In a previous article, we explored Linear Regression Analysis and its application in financial analysis and modeling. You can read our Regression Analysis in Financial Modeling article to gain more insight into the statistical concepts employed in the method and where it finds application within finance.
This article will take a practical look at modeling a Multiple Regression model for the Gross Domestic Product (GDP) of a country.
Before I start, let me add a short disclaimer. I am not a statistician, and I do not claim that the selected dependent and independent variables are the right analysis choices. The article aims to show you how to run multiple Regression in Excel and interpret the output, not to teach about setting up our model assumptions and choosing the most appropriate variables.
Now that we have this out of the way and expectations are set, let’s open Excel and get started!
Sourcing our data
We will obtain public data from Eurostat, the statistics database for the European Commission for this exercise. All the relevant source data is within the model file for your convenience, which you can download below. I have also kept the links to the source tables to explore further if you want.
The EU dataset gives us information for all member states of the union. As a massive fan of Agatha Christie’s Hercule Poirot, let’s direct our attention to Belgium.

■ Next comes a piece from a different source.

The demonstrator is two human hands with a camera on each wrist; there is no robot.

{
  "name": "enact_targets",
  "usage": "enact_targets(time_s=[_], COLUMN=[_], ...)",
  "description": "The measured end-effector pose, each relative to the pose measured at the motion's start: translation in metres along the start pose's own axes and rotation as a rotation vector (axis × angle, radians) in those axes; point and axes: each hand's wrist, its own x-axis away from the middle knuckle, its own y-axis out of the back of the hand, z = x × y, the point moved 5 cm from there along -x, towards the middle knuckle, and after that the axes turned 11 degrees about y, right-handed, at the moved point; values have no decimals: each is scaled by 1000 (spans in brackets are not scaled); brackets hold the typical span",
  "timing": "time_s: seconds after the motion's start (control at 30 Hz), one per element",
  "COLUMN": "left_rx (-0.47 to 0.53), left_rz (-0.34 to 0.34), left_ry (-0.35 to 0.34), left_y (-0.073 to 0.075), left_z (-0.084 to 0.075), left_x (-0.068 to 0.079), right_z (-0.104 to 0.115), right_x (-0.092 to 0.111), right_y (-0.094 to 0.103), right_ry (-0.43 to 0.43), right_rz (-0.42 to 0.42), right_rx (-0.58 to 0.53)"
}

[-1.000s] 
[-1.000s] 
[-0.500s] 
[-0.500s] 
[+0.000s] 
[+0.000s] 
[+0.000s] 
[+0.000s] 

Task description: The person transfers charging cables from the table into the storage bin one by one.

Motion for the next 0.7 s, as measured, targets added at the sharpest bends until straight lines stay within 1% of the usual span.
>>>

As you can see in the table below, we have nineteen observations of our target variable (GDP), as well as our three predictor variables:
- X1 – Education Spend in mil.;
- X2 – Unemployment Rate as % of the Labor Force;
- X3 – Employee compensation in mil.
Even before we run our regression model, we notice some dependencies in our data. Looking at the development over the periods, we can assume that GDP increases together with Education Spend and Employee Compensation.
Running a Multiple Linear Regression
There are ways to calculate all the relevant statistics in Excel using formulas. But it’s much easier with the Data Analysis Tool Pack, which you can enable from the Developer Tab -> Excel Add-ins.
Look to the Data tab, and on the right, you will see the Data Analysis tool within the Analyze section.
Run it and pick Regression from all the options. Note, we use the same menu for both simple (single) and multiple linear regression models.
Now it’s time to set some ranges and settings.
The Y Range will include our dependent variable, GDP. And in the X Range, we will select all X variable columns. Please, note that this is the same as running a single linear regression, the only difference being that we choose multiple columns for X Range.
Remember that Excel requires that all X variables are in adjacent columns.
As I have selected the column Titles, it is crucial to mark the checkbox for Labels. A 95% confidence interval is appropriate in most financial analysis scenarios, so we will not change this.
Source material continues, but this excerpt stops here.